Successful treatment of acute lymphoblastic leukemia (ALL) during pregnancy using a pediatric-based protocol incorporating pegylated asparaginase

ORCID Icon, , , , , , , , , , & show all
Pages 1880-1883 | Received 03 Jun 2023, Accepted 14 Jul 2023, Published online: 30 Jul 2023

Introduction

Malignancy complicates approximately 1/1000 pregnancies and is a leading cause of maternal death in developed countries [Citation1]. Solid tumors are most common, while acute leukemia affects approximately 1/75,000 pregnancies with one third of these being acute lymphoblastic leukemia (ALL) [Citation2].
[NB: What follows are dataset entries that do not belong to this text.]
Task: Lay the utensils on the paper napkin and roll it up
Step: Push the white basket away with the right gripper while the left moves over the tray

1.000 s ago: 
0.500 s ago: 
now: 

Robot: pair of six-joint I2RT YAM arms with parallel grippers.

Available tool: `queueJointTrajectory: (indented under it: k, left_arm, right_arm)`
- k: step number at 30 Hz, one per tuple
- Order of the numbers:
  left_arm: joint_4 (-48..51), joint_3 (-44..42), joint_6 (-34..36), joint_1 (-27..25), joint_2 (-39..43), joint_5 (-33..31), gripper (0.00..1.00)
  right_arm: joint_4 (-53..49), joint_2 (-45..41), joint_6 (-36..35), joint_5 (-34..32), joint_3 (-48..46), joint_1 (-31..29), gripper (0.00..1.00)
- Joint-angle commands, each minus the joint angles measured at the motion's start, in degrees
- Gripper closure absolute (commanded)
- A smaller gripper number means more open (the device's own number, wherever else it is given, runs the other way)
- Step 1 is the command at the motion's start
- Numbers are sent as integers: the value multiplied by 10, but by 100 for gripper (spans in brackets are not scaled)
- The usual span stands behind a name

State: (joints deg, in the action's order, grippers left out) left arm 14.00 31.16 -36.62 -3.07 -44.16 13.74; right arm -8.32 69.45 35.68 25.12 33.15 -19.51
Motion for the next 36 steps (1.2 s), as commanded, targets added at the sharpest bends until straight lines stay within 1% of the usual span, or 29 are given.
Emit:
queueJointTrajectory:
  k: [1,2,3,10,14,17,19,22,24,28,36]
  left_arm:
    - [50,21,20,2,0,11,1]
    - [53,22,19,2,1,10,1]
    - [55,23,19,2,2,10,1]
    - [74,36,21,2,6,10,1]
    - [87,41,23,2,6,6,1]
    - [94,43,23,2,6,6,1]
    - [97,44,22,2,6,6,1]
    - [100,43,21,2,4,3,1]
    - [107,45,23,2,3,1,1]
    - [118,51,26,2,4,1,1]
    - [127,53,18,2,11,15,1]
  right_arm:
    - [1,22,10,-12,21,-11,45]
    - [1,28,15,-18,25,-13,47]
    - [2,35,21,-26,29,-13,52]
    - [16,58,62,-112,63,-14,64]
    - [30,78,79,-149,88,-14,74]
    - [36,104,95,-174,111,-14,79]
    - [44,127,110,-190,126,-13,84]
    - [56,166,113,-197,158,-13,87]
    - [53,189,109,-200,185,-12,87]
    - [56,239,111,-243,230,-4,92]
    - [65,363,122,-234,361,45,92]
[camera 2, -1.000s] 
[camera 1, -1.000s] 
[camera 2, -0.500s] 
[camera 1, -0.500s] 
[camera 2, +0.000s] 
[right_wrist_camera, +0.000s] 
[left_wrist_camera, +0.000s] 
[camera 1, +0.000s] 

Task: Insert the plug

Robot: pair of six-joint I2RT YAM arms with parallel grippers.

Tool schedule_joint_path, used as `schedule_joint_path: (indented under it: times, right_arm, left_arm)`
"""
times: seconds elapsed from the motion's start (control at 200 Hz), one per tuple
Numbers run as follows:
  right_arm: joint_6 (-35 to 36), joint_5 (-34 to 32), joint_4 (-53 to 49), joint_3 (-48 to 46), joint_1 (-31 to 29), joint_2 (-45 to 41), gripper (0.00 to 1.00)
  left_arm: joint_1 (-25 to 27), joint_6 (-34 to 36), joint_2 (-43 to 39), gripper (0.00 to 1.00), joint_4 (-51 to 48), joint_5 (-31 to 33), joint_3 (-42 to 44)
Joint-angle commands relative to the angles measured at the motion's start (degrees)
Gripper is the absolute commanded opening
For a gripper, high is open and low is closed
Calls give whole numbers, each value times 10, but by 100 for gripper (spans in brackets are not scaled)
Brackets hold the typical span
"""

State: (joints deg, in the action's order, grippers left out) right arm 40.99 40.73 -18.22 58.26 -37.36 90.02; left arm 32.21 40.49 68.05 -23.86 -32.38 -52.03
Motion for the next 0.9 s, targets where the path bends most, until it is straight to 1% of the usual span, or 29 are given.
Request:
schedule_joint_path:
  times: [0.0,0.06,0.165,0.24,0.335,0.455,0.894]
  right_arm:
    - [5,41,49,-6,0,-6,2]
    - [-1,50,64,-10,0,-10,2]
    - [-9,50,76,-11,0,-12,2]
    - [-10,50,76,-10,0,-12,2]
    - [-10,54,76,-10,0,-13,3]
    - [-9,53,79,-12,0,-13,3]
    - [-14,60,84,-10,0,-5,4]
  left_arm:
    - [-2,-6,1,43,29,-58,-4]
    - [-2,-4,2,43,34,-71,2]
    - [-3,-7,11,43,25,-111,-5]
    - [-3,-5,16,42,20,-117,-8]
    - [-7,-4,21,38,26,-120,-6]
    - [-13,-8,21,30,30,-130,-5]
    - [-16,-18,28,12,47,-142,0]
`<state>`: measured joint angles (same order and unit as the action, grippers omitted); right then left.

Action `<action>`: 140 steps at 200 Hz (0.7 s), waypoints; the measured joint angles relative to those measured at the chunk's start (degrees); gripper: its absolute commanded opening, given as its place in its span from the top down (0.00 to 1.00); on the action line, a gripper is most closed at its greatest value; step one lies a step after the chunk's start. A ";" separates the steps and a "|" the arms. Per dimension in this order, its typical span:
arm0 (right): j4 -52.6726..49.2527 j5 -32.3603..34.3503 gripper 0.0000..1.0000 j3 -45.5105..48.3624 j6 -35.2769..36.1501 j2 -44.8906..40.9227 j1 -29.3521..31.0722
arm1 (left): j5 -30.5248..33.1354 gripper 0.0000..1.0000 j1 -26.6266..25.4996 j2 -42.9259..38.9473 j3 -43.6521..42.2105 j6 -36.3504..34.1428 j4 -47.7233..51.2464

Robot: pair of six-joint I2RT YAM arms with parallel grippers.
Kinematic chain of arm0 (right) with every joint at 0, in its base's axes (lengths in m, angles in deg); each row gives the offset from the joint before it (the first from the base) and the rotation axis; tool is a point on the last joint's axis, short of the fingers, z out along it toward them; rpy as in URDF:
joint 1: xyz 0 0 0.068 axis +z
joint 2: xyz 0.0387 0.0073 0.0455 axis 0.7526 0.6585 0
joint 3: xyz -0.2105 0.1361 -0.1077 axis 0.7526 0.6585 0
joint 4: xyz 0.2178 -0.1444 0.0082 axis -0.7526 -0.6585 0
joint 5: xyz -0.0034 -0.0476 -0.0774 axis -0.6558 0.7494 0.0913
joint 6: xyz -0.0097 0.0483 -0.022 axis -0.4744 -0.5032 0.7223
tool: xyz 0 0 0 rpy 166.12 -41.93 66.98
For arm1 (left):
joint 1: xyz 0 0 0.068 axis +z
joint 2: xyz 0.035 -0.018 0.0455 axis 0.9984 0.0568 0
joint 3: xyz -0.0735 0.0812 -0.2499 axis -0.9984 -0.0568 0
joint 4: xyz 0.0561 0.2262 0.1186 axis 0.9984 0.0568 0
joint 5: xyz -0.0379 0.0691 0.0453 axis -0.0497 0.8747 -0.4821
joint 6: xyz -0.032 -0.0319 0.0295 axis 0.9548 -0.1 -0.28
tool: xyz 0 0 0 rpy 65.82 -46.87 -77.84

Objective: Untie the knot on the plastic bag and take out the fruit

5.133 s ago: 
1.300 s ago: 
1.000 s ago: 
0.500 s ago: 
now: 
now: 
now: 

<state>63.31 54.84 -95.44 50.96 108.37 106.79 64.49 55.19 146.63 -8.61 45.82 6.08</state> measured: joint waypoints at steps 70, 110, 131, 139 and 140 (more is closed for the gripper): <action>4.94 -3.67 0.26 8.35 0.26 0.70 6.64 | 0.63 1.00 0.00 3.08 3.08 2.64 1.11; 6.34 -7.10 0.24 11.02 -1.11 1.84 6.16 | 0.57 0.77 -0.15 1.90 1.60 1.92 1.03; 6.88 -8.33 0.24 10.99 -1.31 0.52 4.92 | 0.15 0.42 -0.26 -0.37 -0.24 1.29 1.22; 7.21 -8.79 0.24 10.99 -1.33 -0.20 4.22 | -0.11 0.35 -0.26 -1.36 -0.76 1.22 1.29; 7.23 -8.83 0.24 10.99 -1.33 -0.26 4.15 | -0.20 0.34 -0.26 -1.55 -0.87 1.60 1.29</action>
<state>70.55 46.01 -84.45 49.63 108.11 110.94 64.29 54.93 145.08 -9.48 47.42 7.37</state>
ALL is rapidly fatal if untreated and minimizing delay in treatment is associated with improved outcomes. Therapeutic challenges unique to pregnancy include the potential teratogenicity of cytotoxic therapy, impact on fetal growth restriction, myocardial toxicity and rates of fetal loss [Citation3]. In addition, there is minimal data on changes in pharmacokinetics and appropriate dosing of cytotoxics during pregnancy. These challenges are further compounded by the psychological and ethical implications of balancing maternal and fetal well-being.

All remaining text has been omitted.